In this report, Bruchas et al. (2007) connected stress-induced KOR activation to downstream activation of p38 and illustrated that p38 activation is required for the expression of behavioral changes previously shown to be KOR dependent. An interesting finding in the study was that the activation of p38 temporally correlated with increased immobility in the forced swim test [Bruchas et al. (2007), their Figs. 2 (http://www.jneurosci.org/cgi/content/full/27/43/11614/F2), 3A (http://www.jneurosci.org/cgi/content/full/27/43/11614/F3)]: elevations were not present during the first swim, but rather emerged on the second day. It would be important to know, however, whether KORs are activated by the first swim, which would suggest there is a "sensitization" step required for p38 activation and increased immobility. This step may be the recruitment and activation of GRK3 and β-arrestin that the authors show to be required for expression of stress-induced behavioral changes. Although the authors demonstrated that the onset of behavioral changes occurred at the same time as p38 activation, it remains unclear whether concurrent elevation in p38 phosphorylation is required for the expression of stress-induced behaviors. Because p38 phosphorylation remained near peak elevation for 60 min and returned to baseline 6 h after repeated swim stress [Bruchas et al. (2007), their Fig. 2D (http://www.jneurosci.org/cgi/content/full/27/43/11614/F2)], it would be useful to know whether increased immobility followed this same time course or whether p38 phosphorylation activates another signaling mechanism that is sufficient for the expression of increased stress-induced behaviors after dephosphorylation of p38.

It was previously demonstrated that repeated forced swim stress potentiates cocaine reward (McLaughlin et al., 2003). In the current paper, the authors show that blocking p38 phosphorylation does not affect cocaine reward [Bruchas et al. (2007), their Fig. 4B (http://www.jneurosci.org/cgi/content/full/27/43/11614/F4)]; however, they do not test the role of p38 activation on the swim stress-induced potentiation of cocaine reward. This experiment would serve to identify another behavioral effect, previously found to be dependent on KOR activation, which is dependent on p38 activation.

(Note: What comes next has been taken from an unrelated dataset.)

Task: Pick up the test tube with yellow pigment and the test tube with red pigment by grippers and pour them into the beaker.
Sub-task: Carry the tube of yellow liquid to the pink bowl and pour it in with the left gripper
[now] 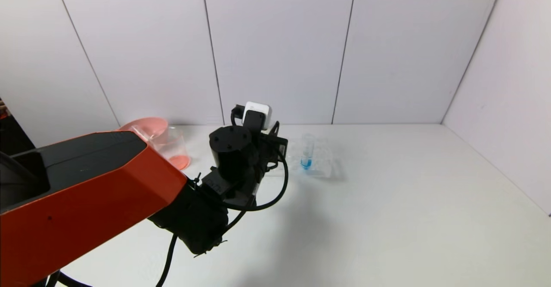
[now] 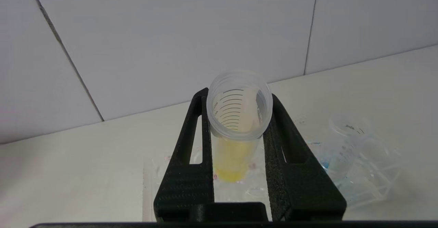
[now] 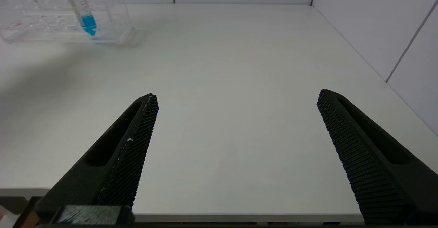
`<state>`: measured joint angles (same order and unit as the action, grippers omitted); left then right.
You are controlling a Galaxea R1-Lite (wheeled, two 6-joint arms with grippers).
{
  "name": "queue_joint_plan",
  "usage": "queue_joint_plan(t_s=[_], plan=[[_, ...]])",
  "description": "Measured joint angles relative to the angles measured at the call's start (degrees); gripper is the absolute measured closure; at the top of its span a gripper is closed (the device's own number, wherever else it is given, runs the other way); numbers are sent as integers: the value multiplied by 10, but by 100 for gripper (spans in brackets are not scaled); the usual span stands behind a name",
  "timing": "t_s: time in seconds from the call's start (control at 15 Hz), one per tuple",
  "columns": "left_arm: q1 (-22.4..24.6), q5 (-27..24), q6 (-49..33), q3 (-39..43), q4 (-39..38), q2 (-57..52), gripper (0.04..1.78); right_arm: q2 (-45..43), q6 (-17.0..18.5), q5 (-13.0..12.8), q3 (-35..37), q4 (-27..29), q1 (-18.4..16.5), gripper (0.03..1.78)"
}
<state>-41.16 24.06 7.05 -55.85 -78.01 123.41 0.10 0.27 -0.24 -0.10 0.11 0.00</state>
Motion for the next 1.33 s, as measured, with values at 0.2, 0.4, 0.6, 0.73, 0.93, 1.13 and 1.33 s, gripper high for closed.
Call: queue_joint_plan(t_s=[0.2,0.4,0.6,0.73,0.93,1.13,1.33], plan=[[-1,-1,9,4,0,-15,138,0,0,0,0,0,0,11],[0,-1,18,11,5,-42,138,0,0,0,0,0,0,11],[4,0,18,16,40,-79,138,0,0,0,0,0,0,11],[11,0,18,17,63,-106,138,0,0,0,0,0,0,11],[35,-1,17,20,94,-143,138,0,0,0,0,0,0,11],[72,-6,14,21,144,-179,138,0,0,0,0,0,0,11],[126,-46,12,20,154,-200,138,0,0,0,0,0,0,11]])
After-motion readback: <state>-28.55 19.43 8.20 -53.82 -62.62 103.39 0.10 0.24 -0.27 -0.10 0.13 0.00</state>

With this report, Bruchas et al. (2007) have brought some insight into the role of the dynorphin–KOR system in mediating the aversive properties of stress. These findings, combined with a recent report from this group (Land et al., 2008), implicating the KOR system as a downstream target of CRF (corticotropin-releasing factor) in the regulation of stress-induced behaviors, provide much-needed mechanistic information regarding the behavioral effects of various stressors. This work provides evidence for additional substrates that may be manipulated to counter the maladaptive behavioral consequences of repeated stress and that could be used to treat many stress-induced disorders.

Received Dec. 21, 2007; revised Jan. 28, 2008; accepted Jan. 29, 2008.

Footnotes

Correspondence should be addressed to Gregory V. Carr, Neuroscience Graduate Group, University of Pennsylvania, 1102 TRL, 125 South 31st Street, Philadelphia, PA 19104. Email: carrg{at}mail.med.upenn.edu

Copyright © 2008 Society for Neuroscience 0270-6474/08/282299-02$15.00/0

References

Bruchas MR, Macey TA, Lowe JD, Chavkin C (2006) Kappa opioid receptor activation of p38 MAPK is GRK3- and arrestin-dependent in neurons and astrocytes. J Biol Chem 281:18081–18089.[Abstract/Free Full Text]

Bruchas MR, Land BB, Aita M, Xu M, Barot SK, Li S, Chavkin C (2007) Stress-induced p38 mitogen-activated protein kinase activation mediates -opioid-dependent dysphoria. J Neurosci 27:11614–11623.[Abstract/Free Full Text]

Land BB, Bruchas MR, Lemos JC, Xu M, Melief EJ, Chavkin C (2008) The dysphoric component of stress is encoded by activation of the dynorphin -opioid system. J Neurosci 28:407–414.[Abstract/Free Full Text]

Mague SD, Pliakas AM, Todtenkopf MS, Tomasiewicz HC, Zhang Y, Stevens WC Jr, Jones RM, Portoghese PS, Carlezon WA Jr (2003) Antidepressant-like effects of kappa-opioid receptor antagonists in the forced swim test in rats. J Pharmacol Exp Ther 305:323–330.[Abstract/Free Full Text]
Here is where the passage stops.